Respiratory function is monitored by measuring Forced Vital Capacity (FVC) this falls once independent mobility is lost. FVC falls gradually and boys become at serious risk of chest infection and ultimately respiratory failure. The underlying problem is that breathing is shallow because muscles are weak and this leads to low oxygen levels in the blood (hypoxia). Sleep studies will show if blood oxygen levels are becoming low at night. If this develops, night-time respiratory support will be provided. This delivers breaths via a snugly fitting face or nose mask. It is non-invasive and is not worn during the day. This type of support reduces the frequency of chest infections and improves survival. Later on in the condition, as muscle weakness progresses, the mask may be used during chest infections or routinely during the day.
Surgery for scoliosis
Surgery is performed before severe curvature develops. During the operation the vertebrae of the spine are fused together with metalwork – this is called spinal fusion. The whole length of the spine is fused and this restricts twisting, bending and reaching ability because the spine is made rigid. The procedure prevents further curvature from developing and preserves upright posture, which is important functionally for wheelchair users as well as preserving lung function. Recovery from surgery takes around 3 months. The surgery may make some activities with the upper limbs such as eating and personal care more difficult. In particular eating becomes more difficult as they cannot bend down to the plate and must reach further. If spinal surgery cannot be performed perhaps because of cardiomyopathy making anaesthesia and surgery too risky, the prognosis for survival is poor. Surgery is always more effective than conservative management of the spinal curvature with braces or supports. The priorities for physiotherapy are postural support and containment of contractures. Some boys may wear a spinal jacket and this is as limiting as spinal surgery in terms of movement. The carer must put on and remove the jacket for them each day. It is not worn in bed.
Cardiomyopathy
The heart is composed of muscle, when the muscle fibres become weak heart failure develops. This can be controlled with drugs for a time. The onset of heart failure in this condition is usually the early to mid teens. Drug treatment can prevent the onset of symptoms of heart failure and prolong survival. Drugs used include:
- Angiotensin Converting Enzyme (ACE) Inhibitor
- Beta-blockers
- Diuretic tablets to treat heart failure e.g. frusemide
Nutritional Problems
If steroid drug therapy is used to preserve mobility obesity may result. Obesity will make mobility more difficult for the child and is likely to persist into the period when mobility is lost. If the child is very heavy helping with care, especially transferring from bed to wheelchair and to the bath or shower for washing may be very difficult and a hoist may be required.
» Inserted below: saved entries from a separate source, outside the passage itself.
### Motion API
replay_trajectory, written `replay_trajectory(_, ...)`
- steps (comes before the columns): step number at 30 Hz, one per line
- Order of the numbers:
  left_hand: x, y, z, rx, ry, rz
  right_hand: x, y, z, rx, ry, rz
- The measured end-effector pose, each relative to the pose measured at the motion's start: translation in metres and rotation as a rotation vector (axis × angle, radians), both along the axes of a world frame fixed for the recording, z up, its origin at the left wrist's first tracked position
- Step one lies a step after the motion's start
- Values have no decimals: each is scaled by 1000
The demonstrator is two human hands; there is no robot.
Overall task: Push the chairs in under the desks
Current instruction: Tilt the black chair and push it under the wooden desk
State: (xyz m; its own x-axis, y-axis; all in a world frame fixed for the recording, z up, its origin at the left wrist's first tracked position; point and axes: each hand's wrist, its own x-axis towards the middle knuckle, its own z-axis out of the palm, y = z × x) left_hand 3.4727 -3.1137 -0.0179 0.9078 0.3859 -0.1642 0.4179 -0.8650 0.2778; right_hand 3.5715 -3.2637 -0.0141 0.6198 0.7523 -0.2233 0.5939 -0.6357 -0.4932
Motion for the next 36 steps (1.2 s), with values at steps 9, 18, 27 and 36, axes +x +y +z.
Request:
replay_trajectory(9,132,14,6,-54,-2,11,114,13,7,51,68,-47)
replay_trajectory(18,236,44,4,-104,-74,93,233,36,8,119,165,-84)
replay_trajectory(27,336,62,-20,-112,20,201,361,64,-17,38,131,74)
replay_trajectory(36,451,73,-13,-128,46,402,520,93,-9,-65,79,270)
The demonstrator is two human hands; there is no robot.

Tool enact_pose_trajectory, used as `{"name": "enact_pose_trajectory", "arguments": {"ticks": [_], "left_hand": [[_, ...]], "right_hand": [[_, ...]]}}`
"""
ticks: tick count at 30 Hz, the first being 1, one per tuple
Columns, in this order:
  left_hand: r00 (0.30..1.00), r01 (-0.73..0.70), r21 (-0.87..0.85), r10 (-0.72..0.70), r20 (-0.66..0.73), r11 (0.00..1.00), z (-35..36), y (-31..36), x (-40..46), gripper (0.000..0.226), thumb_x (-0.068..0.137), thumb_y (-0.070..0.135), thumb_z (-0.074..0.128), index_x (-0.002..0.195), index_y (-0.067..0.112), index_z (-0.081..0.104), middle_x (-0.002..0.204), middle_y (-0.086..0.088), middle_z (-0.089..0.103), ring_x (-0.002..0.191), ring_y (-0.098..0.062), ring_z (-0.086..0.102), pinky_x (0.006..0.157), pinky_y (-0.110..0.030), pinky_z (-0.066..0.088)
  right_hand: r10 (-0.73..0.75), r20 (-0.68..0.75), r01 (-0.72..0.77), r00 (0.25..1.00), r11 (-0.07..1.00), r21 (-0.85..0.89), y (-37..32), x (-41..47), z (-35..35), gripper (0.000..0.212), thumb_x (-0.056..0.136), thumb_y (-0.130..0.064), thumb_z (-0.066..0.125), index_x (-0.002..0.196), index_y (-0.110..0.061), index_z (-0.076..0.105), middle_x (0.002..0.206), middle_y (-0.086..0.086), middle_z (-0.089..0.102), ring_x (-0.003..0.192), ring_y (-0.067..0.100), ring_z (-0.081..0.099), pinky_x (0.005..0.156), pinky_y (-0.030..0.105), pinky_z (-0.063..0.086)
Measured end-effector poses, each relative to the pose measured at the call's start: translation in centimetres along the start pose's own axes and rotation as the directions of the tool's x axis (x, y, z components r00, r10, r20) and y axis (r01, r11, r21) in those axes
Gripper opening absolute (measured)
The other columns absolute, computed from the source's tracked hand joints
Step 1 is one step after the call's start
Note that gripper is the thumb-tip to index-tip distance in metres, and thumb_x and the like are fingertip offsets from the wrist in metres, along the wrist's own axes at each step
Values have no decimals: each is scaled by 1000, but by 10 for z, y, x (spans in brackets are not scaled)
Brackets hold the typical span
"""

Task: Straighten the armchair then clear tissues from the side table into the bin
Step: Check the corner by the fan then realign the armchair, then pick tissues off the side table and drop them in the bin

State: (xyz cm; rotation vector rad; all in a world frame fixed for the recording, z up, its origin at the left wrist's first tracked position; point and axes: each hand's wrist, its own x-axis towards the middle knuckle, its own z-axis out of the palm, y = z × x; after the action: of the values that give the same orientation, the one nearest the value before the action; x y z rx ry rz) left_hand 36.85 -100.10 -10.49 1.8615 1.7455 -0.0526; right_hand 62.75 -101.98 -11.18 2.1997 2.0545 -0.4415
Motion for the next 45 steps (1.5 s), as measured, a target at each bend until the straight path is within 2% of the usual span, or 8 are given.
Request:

Once the child is in the wheelchair the reverse problem is encountered and weight loss is common, nutritional supplements may be necessary. Eating becomes more effortful over time and they develop swallowing problems, which can lead to choking episodes. Choking risks and difficulties with swallowing may mean that they physically cannot consume enough calories to support themselves and extra nutritional support is required. This commonly includes gastrostomy feeding.
Becker Muscular Dystrophy
Often no treatment is required during childhood for Becker Muscular dystrophy. Physiotherapy, splints and rarely oral steroid treatment may be used. If cramps of the legs after exercise are a particular problem, which they may be in boys in the teenage years, then intermittent compression therapy boots can be worn for half an hour at a time to relieve them (trade name for these boots is ‘Flotron’). Often cramps are related to exercise or walking and over time teenagers will learn what their walking threshold is and can avoid episodes of painful cramping by staying under it.